### [Task to carry out]
Repeat each line of the material exactly.

### [Material provided]

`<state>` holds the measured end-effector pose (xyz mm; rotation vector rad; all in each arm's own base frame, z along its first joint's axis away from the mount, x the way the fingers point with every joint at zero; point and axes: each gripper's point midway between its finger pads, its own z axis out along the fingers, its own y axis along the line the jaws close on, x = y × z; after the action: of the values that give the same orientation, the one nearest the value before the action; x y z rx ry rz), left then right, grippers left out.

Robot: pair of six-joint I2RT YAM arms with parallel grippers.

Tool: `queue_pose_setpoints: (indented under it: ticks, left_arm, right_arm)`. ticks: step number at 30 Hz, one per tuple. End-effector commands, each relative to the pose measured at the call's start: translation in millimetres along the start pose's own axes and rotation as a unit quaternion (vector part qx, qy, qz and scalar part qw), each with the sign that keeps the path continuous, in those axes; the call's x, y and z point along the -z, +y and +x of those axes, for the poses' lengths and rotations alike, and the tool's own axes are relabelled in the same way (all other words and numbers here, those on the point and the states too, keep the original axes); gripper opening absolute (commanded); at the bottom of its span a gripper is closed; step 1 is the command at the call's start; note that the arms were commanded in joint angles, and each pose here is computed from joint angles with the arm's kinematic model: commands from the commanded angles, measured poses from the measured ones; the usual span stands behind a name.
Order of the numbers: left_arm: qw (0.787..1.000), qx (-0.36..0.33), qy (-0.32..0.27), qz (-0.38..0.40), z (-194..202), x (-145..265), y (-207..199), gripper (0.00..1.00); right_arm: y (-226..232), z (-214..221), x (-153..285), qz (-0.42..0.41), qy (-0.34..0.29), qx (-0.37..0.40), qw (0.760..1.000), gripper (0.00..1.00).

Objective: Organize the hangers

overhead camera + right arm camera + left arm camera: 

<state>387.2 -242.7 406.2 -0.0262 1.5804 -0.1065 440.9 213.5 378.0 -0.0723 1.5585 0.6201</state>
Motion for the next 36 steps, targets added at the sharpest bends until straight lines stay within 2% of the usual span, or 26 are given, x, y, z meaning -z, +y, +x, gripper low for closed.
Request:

### [Answer]
`<state>` holds the measured end-effector pose (xyz mm; rotation vector rad; all in each arm's own base frame, z along its first joint's axis away from the mount, x the way the fingers point with every joint at zero; point and axes: each gripper's point midway between its finger pads, its own z axis out along the fingers, its own y axis along the line the jaws close on, x = y × z; after the action: of the values that give the same orientation, the one nearest the value before the action; x y z rx ry rz), left then right, grippers left out.

Robot: pair of six-joint I2RT YAM arms with parallel grippers.

Tool: `queue_pose_setpoints: (indented under it: ticks, left_arm, right_arm)`. ticks: step number at 30 Hz, one per tuple. End-effector commands, each relative to the pose measured at the call's start: translation in millimetres along the start pose's own axes and rotation as a unit quaternion (vector part qx, qy, qz and scalar part qw), each with the sign that keeps the path continuous, in those axes; the call's x, y and z point along the -z, +y and +x of those axes, for the poses' lengths and rotations alike, and the tool's own axes are relabelled in the same way (all other words and numbers here, those on the point and the states too, keep the original axes); gripper opening absolute (commanded); at the bottom of its span a gripper is closed; step 1 is the command at the call's start; note that the arms were commanded in joint angles, and each pose here is computed from joint angles with the arm's kinematic model: commands from the commanded angles, measured poses from the measured ones; the usual span stands behind a name.
Order of the numbers: left_arm: qw (0.787..1.000), qx (-0.36..0.33), qy (-0.32..0.27), qz (-0.38..0.40), z (-194..202), x (-145..265), y (-207..199), gripper (0.00..1.00); right_arm: y (-226..232), z (-214..221), x (-153..285), qz (-0.42..0.41), qy (-0.34..0.29), qx (-0.37..0.40), qw (0.760..1.000), gripper (0.00..1.00).

Objective: Organize the hangers

overhead camera + right arm camera + left arm camera: 

<state>387.2 -242.7 406.2 -0.0262 1.5804 -0.1065 440.9 213.5 378.0 -0.0723 1.5585 0.6201</state>
Motion for the next 36 steps, targets added at the sharpest bends until straight lines stay within 2% of the usual span, or 26 are given, x, y, z meaning -z, +y, +x, gripper low for closed.
Request:

No more output is expected here.